Style is a funny thing. No, check that. T-Rextasy is a funny thing. There, that’s more like it.
Don’t believe me? Let’s go to track three “Girl, Friend,” which could easily pass for a song by Belly. Basically Lyris Faron is telling a story on vocals about wanting to have a female as a friend, a “girlfriend,” as women used to say in the ’90s or so although today that term seems a little antiquated, hence the punctuated title here apparently. There’s lots going on in Faron’s narrative here as there is with most of the portrayals she frames all over this album. This girl is over and they’re having a good time and even to my ears I did not get the vibe that they were lesbos, but, almost seemingly as a way of tending to those annoying a**holes who would assume such a thing, they have another voice ask during a climactic break in the music: “Are you gay?” to which Faron responds simply, in her copiously used fake British accent, “I decay… Just be my friend!”, to which the music then answers with some more sort of middle-of-the-road ’90s-style alt-rock, which as I allude to called Belly or Throwing Muses to mind, though funnier, the simplicity of which should all the better make this cute café music the land over. Elsewhere, the album features a song called “Pretty Boy” trolling a guy with curb appeal and fake androgynous agendas, as well as a song where halfway through it, while the music is still going, the band members each introduce themselves one by one in spoken word. This last song is “Theme from Prehysteria,” appropriately enough.
Ope… this is cute café music. There, I said it. It’s not hardcore punk, although they seem mildly Be Your Own Pet-influenced, if only in spirit. It’s not grindcore. It’s not vaporwave. Yes, as I allude to: it does not exist within style at all and when Lyris Faron employs that fake British accent throughout the album (she would make a perfect bandmate for Jack White), you could call it fake, or you could just say, well, at this point the ability to have fun within a tired format is not only more commendable but also arguably more requisite of unorthodox techniques such as this one.

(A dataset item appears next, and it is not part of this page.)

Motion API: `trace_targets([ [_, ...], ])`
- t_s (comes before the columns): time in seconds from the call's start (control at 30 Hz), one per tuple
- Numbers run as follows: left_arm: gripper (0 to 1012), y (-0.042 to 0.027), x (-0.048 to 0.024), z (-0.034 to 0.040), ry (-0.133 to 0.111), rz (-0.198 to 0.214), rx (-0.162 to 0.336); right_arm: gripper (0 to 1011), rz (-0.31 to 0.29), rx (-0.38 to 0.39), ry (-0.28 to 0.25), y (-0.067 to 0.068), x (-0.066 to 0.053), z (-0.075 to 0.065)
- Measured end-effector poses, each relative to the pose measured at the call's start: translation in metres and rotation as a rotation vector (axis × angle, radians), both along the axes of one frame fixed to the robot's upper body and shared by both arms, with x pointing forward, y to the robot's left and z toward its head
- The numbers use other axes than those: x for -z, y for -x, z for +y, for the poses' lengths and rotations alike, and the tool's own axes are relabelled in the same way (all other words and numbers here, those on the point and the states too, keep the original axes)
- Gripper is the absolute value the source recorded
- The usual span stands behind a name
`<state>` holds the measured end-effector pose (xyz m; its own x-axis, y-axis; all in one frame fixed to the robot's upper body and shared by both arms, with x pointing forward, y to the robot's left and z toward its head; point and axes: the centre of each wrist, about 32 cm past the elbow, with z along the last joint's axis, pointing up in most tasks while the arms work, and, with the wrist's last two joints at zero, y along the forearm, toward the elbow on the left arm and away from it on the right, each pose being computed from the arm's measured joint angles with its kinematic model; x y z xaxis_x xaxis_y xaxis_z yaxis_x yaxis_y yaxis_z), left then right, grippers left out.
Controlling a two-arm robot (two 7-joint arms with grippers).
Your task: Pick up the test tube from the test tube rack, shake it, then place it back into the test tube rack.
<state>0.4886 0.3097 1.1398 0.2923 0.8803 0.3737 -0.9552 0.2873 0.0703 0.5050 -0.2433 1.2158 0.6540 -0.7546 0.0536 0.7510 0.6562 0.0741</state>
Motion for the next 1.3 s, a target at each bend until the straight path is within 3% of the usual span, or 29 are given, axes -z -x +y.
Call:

Anyway, this is apparently a full band of teenage girls out of New York City, none of which really drops the ball too much in terms of technical skill — the drums have a way of offering a variety of tight beats, the riffy guitar work has an awesome knack for cloaking the mix texturally and mimicking Faron’s vocal in an artistic way and the bass seems always to be there doing its job. The rudiments are so basic, but then New York is also the town that bequeathed us Be Your Own Pet, The Men, Oxford Collapse, any number of trios or quartets pumping new life into the age-old format of “alt-rock.” What’s going to foster the truth progress of music in the year 2019? If T-Rextasy prove one thing it’s that a sense of humor sure don’t hurt.